In a confidential, three-page report to retail companies the FBI described the risks posed by "memory-parsing" malware that infects point-of-sale (POS) systems, which include cash registers and credit-card swiping machines in checkout aisles.
Restaurants and lounges affected by the White Lodging breach were at hotels in Chicago; Austin, Texas; Richmond, Virginia; Plantation, Florida; Denver, Boulder and Broomfield, Colorado; Louisville, Kentucky; Erie, Pennsylvania; and Indianapolis and Merrillville, Indiana, the company said.
White Lodging, which manages 169 hotels that include brands of Marriott International, Starwood Hotels and Resorts and Inter Continental Hotels Group, said it planned to offer affected consumers one year of identity protection services.
The company, based in Merrillville, Indiana, said it notified federal authorities of the suspected breach and had begun a review of other properties it manages.
(Read more: Up to 1.1M cards compromised: Neiman Marcus)
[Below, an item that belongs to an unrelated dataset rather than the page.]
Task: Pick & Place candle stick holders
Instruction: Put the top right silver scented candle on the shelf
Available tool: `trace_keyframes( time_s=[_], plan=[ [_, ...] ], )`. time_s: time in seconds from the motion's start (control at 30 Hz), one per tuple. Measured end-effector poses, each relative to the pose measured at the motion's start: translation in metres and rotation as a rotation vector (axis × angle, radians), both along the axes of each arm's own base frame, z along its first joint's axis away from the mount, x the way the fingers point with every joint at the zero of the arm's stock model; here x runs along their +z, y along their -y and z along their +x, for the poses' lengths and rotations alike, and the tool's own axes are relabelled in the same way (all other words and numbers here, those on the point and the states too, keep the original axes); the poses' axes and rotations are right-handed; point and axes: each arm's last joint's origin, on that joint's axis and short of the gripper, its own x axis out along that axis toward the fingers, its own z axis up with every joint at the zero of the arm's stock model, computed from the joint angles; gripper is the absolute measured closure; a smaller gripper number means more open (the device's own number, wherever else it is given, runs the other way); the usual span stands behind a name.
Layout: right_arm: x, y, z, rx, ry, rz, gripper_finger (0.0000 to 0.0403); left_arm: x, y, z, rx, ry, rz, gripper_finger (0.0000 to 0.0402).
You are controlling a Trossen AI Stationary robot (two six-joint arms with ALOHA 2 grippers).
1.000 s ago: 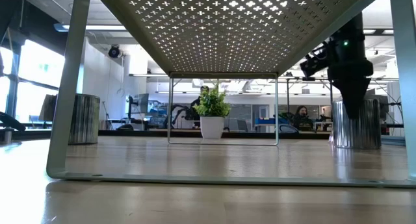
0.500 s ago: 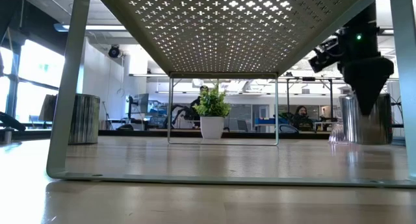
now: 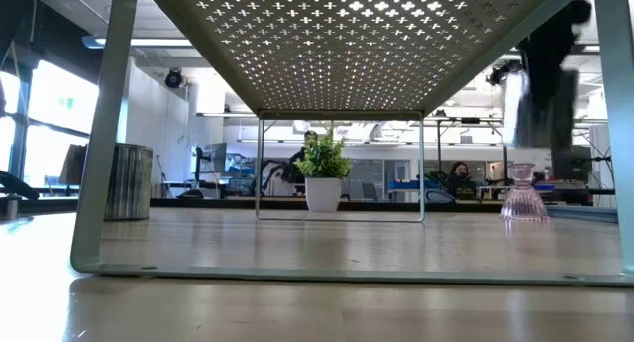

A spokeswoman for White Lodging declined to comment beyond the company's statement.
Marriott said one of its franchise management companies had "unusual fraud patterns" with payment systems, according to a statement from spokesman Jeff Flaherty. He added that Marriott was working with the company in the probe.
"Because the suspected breach did not impact any systems that Marriott owns or controls, we do not have additional information to provide," Flaherty added.